Irinotecan (Camptosar) in Patients With Advanced Sarcomas

M.D. Anderson Cancer Center

Status and phase

Completed

Phase 2

Conditions

Sarcoma

Treatments

Drug: Irinotecan

Study type

Interventional

Funder types

Other

Identifiers

NCT00509860

DM03-0002

Details and patient eligibility

About

Primary Objectives:

To determine the efficacy of the topoisomerase I (topo I) inhibitor irinotecan, delivered via a low-dose protracted schedule to patients with advanced sarcoma.
To determine the toxicity profile of irinotecan, using a protracted schedule, in this pretreated patient population.

Full description

Irinotecan is a chemotherapy drug that fights cancer by interfering with the cancer cells' ability to divide and grow.

Before treatment starts, you will be asked questions about your health and have a complete physical exam. You will have an electrocardiogram (ECG - a test that measures the electrical activity of the heart). You will have computed tomography (CT) scans and x-rays to check on the status of the disease. If your doctor feels it is necessary, you may also have a magnetic resonance imaging (MRI). Women who are able to have children must have a negative blood or urine pregnancy test.

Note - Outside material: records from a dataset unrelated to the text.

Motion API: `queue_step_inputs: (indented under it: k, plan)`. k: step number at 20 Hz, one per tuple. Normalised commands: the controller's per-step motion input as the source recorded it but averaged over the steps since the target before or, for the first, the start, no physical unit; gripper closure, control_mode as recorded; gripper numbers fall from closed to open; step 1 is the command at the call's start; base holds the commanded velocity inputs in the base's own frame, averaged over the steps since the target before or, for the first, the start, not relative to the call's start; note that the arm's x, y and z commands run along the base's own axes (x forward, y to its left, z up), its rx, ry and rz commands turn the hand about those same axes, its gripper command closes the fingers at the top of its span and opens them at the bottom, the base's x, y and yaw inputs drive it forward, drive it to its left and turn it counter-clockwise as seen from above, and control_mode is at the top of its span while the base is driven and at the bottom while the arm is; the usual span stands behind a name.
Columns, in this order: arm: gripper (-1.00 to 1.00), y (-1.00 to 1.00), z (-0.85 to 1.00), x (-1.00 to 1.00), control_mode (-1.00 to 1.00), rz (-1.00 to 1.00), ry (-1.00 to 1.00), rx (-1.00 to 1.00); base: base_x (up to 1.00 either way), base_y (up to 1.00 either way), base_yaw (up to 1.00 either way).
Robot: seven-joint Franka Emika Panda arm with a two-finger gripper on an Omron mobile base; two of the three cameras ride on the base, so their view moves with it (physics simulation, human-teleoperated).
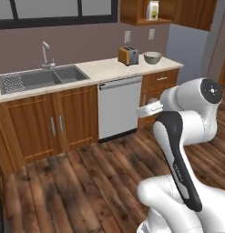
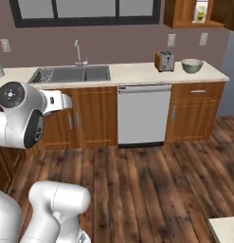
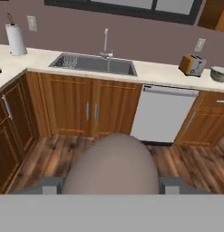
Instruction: Pick the egg and butter from the fridge and place them by the bowl for mixing.
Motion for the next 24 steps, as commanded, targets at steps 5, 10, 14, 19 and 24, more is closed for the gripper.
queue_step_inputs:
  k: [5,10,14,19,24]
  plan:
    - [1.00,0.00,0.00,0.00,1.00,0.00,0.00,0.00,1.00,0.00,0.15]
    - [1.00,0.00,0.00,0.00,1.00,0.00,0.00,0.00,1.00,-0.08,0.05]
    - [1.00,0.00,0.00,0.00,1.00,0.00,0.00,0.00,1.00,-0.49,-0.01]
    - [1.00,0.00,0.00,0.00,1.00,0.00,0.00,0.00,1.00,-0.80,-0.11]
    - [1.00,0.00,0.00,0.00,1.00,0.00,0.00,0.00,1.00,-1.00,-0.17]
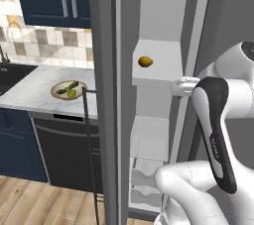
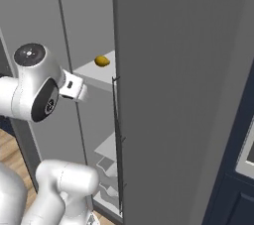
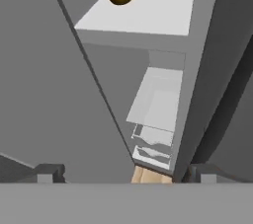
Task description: Take the squash, broccoli, and lemon from the freezer and place them in the bowl on the counter.
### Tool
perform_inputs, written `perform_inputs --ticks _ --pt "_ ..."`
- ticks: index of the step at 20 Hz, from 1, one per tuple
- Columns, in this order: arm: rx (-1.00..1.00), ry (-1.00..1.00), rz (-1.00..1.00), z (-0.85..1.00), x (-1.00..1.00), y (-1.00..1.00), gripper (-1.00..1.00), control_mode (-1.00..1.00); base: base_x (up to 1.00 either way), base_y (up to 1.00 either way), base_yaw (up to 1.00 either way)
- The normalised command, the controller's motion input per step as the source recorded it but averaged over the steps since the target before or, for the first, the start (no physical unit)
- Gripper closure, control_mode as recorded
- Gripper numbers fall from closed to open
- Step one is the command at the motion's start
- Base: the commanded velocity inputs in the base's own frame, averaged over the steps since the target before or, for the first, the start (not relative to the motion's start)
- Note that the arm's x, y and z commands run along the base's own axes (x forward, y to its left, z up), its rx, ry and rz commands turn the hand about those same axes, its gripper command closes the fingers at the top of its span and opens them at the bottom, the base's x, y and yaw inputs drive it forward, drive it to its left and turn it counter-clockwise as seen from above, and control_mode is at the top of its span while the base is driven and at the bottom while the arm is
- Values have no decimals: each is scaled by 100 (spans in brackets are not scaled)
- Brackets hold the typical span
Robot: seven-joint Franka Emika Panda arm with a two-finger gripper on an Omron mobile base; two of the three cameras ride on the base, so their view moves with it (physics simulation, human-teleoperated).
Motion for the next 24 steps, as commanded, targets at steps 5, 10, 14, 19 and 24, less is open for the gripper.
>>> perform_inputs --ticks 5,10,14,19,24 --pt "-30 -13 17 47 -2 8 -100 -100 0 0 0" --pt "-26 -10 34 25 0 0 -100 -100 0 0 0" --pt "-12 -12 35 0 21 0 -100 -100 0 0 0" --pt "-17 -5 27 0 26 16 -100 -100 0 0 0" --pt "-16 0 16 0 56 16 -100 -100 0 0 0"
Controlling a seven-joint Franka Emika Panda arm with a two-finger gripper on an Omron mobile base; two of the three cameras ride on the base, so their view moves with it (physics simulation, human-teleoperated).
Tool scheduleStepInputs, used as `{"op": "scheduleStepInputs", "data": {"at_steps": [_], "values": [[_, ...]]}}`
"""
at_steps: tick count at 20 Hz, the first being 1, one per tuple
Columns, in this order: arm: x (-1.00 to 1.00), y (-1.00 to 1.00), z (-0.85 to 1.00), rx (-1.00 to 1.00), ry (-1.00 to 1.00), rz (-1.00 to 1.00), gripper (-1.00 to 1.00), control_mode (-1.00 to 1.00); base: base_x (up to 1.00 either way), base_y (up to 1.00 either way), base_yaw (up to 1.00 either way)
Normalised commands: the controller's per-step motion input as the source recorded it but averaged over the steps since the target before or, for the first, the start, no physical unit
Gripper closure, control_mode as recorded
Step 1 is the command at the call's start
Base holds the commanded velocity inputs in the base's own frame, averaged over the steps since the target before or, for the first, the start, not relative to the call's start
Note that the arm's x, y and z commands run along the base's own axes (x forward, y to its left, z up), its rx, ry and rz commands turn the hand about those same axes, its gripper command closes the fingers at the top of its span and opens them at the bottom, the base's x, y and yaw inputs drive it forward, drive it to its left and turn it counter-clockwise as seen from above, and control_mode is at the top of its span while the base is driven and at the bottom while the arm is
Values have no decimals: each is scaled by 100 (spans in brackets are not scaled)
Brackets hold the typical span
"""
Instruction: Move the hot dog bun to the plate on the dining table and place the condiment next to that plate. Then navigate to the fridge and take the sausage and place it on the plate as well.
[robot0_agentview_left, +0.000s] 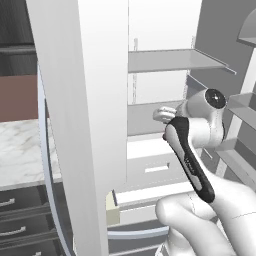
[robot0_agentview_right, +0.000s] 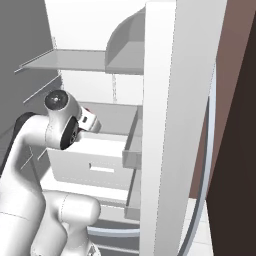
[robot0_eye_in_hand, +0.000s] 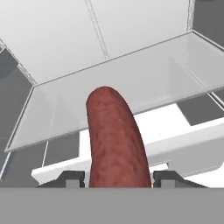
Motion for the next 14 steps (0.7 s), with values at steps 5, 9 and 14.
{"op": "scheduleStepInputs", "data": {"at_steps": [5, 9, 14], "values": [[-69, 0, 63, -4, 0, 6, 100, -100, 0, 0, 0], [-81, 0, 60, -5, 0, 0, 100, -100, 0, 0, 0], [-87, 0, 41, -5, 0, 0, 100, -100, 0, 0, 0]]}}
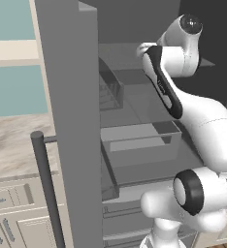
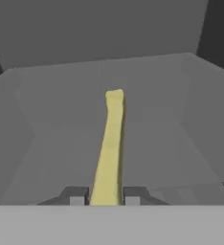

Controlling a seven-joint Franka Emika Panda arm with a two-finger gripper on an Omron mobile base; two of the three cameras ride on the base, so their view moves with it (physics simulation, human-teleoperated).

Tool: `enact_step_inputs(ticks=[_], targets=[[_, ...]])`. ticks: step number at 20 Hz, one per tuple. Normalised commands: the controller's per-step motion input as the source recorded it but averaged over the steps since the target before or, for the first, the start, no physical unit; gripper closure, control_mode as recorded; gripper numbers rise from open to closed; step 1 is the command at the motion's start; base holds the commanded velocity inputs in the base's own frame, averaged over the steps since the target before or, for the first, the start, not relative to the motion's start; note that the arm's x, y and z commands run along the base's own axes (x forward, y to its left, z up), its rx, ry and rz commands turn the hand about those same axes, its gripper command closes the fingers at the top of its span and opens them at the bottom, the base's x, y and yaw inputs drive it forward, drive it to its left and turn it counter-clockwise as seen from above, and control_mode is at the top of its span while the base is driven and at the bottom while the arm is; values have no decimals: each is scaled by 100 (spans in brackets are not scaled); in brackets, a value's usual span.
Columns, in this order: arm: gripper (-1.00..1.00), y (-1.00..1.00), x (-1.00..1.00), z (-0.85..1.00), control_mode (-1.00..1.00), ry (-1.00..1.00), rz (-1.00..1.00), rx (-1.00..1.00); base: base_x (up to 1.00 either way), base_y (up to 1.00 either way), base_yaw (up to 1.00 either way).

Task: Pick the egg and butter from the fridge and place them by the bowl for mixing.

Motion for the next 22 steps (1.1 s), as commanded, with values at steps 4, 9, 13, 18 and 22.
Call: enact_step_inputs(ticks=[4,9,13,18,22], targets=[[100,-8,-100,0,-100,7,-3,0,0,0,0],[100,0,-100,0,-100,6,0,0,0,0,0],[100,0,-100,-2,-100,14,0,0,0,0,0],[100,0,-100,-10,-100,21,1,-2,0,0,0],[100,0,-100,-10,-100,22,4,0,0,0,0]])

During treatment, you will receive irinotecan by vein over one hour, once a day for 5 days in a row. This will be followed by 2 days of no study drug treatment, then 5 more days of treatment with irinotecan. This 12-day period will be followed by 9 days of rest (no study drug). This 21-day period is called a cycle of therapy. You will continue to receive treatment (cycles repeated) as long as the disease does not get worse or until maximal shrinkage of the cancer. Treatment may be taken on an outpatient basis.

During treatment, you will have blood collected (1-2 teaspoons) once a week for routine tests. At least once every cycle of treatment (3 weeks) you will have a physical exam and be asked questions about you health.

After the first 2 cycles, the disease will be re-evaluated. You will have blood tests (1-2 teaspoons), x-rays, and CT scans. If your doctor feels it is necessary, you may also have a MRI. This re-evaluation will be repeated every 4 cycles.

If the disease gets worse or you experience any intolerable side effects, you will be taken off the study and your doctor will discuss other treatment options with you.

Your doctor may choose to follow up with long-term exams at his/her discretion.

This is an investigational study. Irinotecan is FDA approved and is commercially available. Up to 60 participants will take part in this study. All will be enrolled at M. D. Anderson.

Enrollment

38 patients

Sex

All

Volunteers

No Healthy Volunteers

Inclusion criteria

Patients of all ages.
Patients must have histologic proof of a sarcoma.
Patients must have locally advanced / metastatic disease that is inoperable or incurable with surgery.
If patient has a history of prior malignancy, there must be histologic documentation that metastatic disease is sarcoma.
Patients must have received or refused standard chemotherapy for disease.
Patients must have at least one lesion that is clearly defined, measurable or objectively evaluable. This lesion cannot have been previously irradiated unless progression has been demonstrated after radiation.
Patients must have a life expectancy of at least 12 weeks and a Zubrod performance status of < 2.
Patients must sign an informed consent indicating that they are aware of the investigational nature of this study in keeping with the policies of this hospital. The only approved consent form is appended to this protocol.
Patients must receive no other concurrent chemotherapy or immunotherapies. Patients must have recovered from any previous chemotherapy. They must have been off treatment at least 4 weeks from the previous chemotherapy (6 weeks for stem cell toxins) and have recovered from any side effects or toxicity prior to the institution of irinotecan.
Patients should have adequate bone marrow function defined as an absolute peripheral granulocyte counts of at least 1000/cubic mm and platelet count of at least 50,000/cubic mm determined within 2 weeks prior to the first treatment.
Patients should have adequate hepatic function with a bilirubin < 2 times the upper limit of normal, and Serum glutamic pyruvic transaminase (SGPT) < 3 times the upper limit of normal determined within 2 weeks prior to the first treatment.

Exclusion criteria

Pregnant or lactating women will be excluded, due to unknown side effects on the fetus.
Patients with severe pulmonary insufficiency will be excluded.
Patients of childbearing potential not willing to utilize birth control during and for at least 3 months following completion of the trial shall not be eligible.
Patients with an overt psychosis or mental disability, those with psychological or social situation that would interfere with study follow-up, or otherwise incompetent to give informed consent shall be excluded from the study.